▸ Exercise details
Repeat exactly the line that includes "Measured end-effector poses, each" and all lines after it, ending with the last line of the listing below.

▸ Supplied data
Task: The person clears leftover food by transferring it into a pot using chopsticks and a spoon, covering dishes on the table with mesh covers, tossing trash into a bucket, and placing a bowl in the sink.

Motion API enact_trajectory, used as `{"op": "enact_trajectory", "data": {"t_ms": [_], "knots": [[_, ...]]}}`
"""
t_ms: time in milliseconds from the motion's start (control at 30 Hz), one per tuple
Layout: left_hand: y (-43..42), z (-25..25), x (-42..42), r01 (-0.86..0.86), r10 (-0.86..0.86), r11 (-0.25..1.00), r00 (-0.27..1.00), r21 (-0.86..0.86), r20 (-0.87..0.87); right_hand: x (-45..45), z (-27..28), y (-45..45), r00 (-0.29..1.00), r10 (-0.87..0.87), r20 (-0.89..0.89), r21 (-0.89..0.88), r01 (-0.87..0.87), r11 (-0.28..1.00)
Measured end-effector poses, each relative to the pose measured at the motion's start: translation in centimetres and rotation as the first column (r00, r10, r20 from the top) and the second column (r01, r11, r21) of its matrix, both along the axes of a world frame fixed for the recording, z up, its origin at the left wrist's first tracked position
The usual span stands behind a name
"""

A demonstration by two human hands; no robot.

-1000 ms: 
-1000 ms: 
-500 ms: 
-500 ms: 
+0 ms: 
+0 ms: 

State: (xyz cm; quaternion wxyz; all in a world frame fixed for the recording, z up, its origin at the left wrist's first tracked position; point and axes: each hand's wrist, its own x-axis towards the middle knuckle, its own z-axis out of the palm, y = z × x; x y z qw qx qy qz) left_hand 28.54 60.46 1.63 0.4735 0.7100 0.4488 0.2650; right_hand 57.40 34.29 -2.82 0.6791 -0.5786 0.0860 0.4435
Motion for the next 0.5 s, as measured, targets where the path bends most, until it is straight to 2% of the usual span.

▸ Task answer
Measured end-effector poses, each relative to the pose measured at the motion's start: translation in centimetres and rotation as the first column (r00, r10, r20 from the top) and the second column (r01, r11, r21) of its matrix, both along the axes of a world frame fixed for the recording, z up, its origin at the left wrist's first tracked position
The usual span stands behind a name
"""

A demonstration by two human hands; no robot.

-1000 ms: 
-1000 ms: 
-500 ms: 
-500 ms: 
+0 ms: 
+0 ms: 

State: (xyz cm; quaternion wxyz; all in a world frame fixed for the recording, z up, its origin at the left wrist's first tracked position; point and axes: each hand's wrist, its own x-axis towards the middle knuckle, its own z-axis out of the palm, y = z × x; x y z qw qx qy qz) left_hand 28.54 60.46 1.63 0.4735 0.7100 0.4488 0.2650; right_hand 57.40 34.29 -2.82 0.6791 -0.5786 0.0860 0.4435
Motion for the next 0.5 s, as measured, targets where the path bends most, until it is straight to 2% of the usual span.

The answer given is complete.